Joyce’s sister Mavis
Mavis owned scores of romance novels. Flimsy books she picked up at the grocery store with drawings of half-naked lovers on the front cover. She stacked the books one on top of each other in the corner of the bedroom she shared with her twin sister Maureen. The bedroom that used to be Kingsley’s in their small, second-story apartment, before he and his mother moved in with the Sutherlands. A shabby looking complex next to the coal docks in Hampton, as dilapidated as tired old men with four units in each building – two upstairs, two downstairs. Half-wrecked cars littered the front, the dumpsters overflowed, and dirty children played between rows of thick concrete girders.

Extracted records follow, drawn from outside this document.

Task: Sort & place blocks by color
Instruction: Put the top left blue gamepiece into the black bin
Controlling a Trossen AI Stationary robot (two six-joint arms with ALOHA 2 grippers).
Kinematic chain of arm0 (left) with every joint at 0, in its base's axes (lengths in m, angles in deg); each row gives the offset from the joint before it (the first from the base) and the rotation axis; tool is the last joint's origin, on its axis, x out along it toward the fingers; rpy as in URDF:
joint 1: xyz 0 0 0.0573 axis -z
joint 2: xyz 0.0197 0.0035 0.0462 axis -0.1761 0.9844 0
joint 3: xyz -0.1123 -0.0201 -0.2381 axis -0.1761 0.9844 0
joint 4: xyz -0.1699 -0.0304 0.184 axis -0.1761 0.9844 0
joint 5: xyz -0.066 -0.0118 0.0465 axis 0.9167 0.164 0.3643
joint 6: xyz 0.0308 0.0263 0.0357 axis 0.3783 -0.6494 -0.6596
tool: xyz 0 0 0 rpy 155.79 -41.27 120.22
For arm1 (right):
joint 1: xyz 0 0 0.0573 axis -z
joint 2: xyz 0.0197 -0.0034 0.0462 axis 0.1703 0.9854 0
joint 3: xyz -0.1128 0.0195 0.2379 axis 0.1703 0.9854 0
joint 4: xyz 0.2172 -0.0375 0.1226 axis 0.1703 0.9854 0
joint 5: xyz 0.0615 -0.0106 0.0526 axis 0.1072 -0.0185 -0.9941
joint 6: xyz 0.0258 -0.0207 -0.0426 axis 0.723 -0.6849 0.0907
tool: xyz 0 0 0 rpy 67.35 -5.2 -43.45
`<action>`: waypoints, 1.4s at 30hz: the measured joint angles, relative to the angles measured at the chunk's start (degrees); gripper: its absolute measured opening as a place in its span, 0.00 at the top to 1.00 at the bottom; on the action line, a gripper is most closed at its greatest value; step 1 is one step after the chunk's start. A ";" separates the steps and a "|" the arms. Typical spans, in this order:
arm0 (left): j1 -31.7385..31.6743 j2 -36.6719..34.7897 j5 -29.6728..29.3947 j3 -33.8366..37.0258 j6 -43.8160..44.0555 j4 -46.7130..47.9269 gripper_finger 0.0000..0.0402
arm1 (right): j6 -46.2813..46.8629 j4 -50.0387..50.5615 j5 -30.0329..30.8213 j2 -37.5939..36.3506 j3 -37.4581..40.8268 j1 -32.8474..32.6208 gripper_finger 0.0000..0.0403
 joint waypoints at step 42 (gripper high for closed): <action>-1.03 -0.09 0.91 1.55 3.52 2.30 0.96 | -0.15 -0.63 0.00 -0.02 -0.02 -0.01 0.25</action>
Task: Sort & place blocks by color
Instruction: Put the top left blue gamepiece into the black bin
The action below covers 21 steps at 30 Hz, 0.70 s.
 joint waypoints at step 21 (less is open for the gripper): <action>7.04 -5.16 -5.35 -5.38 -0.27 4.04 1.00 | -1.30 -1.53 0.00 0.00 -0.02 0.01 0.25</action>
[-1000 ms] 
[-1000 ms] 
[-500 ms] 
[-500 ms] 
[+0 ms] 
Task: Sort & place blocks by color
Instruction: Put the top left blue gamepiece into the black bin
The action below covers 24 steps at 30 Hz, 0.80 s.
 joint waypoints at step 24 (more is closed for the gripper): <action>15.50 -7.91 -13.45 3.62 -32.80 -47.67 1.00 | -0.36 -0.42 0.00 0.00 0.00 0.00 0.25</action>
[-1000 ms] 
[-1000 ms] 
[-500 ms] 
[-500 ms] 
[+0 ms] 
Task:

Joyce wrinkled her nose. “I hate those paperbacks,” she complained. “Why don’t you buy an e-reader like Mrs. Sutherland’s? They don’t attract mold and silverfish.” All Mavis had to do was point to the black coal dust Kingsley tracked in and Joyce would back down. Their air conditioner had stopped putting out cold air long before summer ended. The landlord had told Joyce he’d fix it but he never did. Mavis would sit on the windowsill, dangling her legs out the window, reading Forever Isn’t Enough.
When Kingsley asked Floyd what was so special about romance novels, why do girls like them, Floyd leaned back in his favorite wicker chair on the front porch. “They’re predictable,” he said. “No matter how bad the man treats the woman, she forgives him and they’ll end up falling in love.” That made no sense to Kingsley.